Print each line of the material again, keeping everything exact.
Raw data section start
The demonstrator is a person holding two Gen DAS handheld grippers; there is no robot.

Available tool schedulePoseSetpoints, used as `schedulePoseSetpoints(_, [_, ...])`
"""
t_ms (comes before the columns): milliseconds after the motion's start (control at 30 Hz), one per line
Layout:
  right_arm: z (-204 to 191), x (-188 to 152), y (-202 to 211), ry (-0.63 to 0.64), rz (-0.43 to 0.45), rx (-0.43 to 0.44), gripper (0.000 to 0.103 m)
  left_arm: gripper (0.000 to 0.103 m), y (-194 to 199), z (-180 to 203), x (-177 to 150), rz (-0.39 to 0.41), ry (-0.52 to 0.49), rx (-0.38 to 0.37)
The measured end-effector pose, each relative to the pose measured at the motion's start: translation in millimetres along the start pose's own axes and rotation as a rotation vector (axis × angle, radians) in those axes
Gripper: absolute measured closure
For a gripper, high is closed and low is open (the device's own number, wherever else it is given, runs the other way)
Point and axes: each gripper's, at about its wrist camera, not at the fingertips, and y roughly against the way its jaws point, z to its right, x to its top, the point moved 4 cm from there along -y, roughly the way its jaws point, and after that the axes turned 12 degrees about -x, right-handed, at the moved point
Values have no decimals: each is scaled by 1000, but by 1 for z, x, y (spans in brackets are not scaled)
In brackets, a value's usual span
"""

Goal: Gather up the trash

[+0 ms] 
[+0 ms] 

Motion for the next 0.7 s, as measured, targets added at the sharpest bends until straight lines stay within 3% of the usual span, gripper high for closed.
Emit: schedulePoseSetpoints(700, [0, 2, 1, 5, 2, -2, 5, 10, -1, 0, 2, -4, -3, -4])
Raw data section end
#### [Written answer]
The demonstrator is a person holding two Gen DAS handheld grippers; there is no robot.

Available tool schedulePoseSetpoints, used as `schedulePoseSetpoints(_, [_, ...])`
"""
t_ms (comes before the columns): milliseconds after the motion's start (control at 30 Hz), one per line
Layout:
  right_arm: z (-204 to 191), x (-188 to 152), y (-202 to 211), ry (-0.63 to 0.64), rz (-0.43 to 0.45), rx (-0.43 to 0.44), gripper (0.000 to 0.103 m)
  left_arm: gripper (0.000 to 0.103 m), y (-194 to 199), z (-180 to 203), x (-177 to 150), rz (-0.39 to 0.41), ry (-0.52 to 0.49), rx (-0.38 to 0.37)
The measured end-effector pose, each relative to the pose measured at the motion's start: translation in millimetres along the start pose's own axes and rotation as a rotation vector (axis × angle, radians) in those axes
Gripper: absolute measured closure
For a gripper, high is closed and low is open (the device's own number, wherever else it is given, runs the other way)
Point and axes: each gripper's, at about its wrist camera, not at the fingertips, and y roughly against the way its jaws point, z to its right, x to its top, the point moved 4 cm from there along -y, roughly the way its jaws point, and after that the axes turned 12 degrees about -x, right-handed, at the moved point
Values have no decimals: each is scaled by 1000, but by 1 for z, x, y (spans in brackets are not scaled)
In brackets, a value's usual span
"""

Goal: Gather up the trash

[+0 ms] 
[+0 ms] 

Motion for the next 0.7 s, as measured, targets added at the sharpest bends until straight lines stay within 3% of the usual span, gripper high for closed.
Emit: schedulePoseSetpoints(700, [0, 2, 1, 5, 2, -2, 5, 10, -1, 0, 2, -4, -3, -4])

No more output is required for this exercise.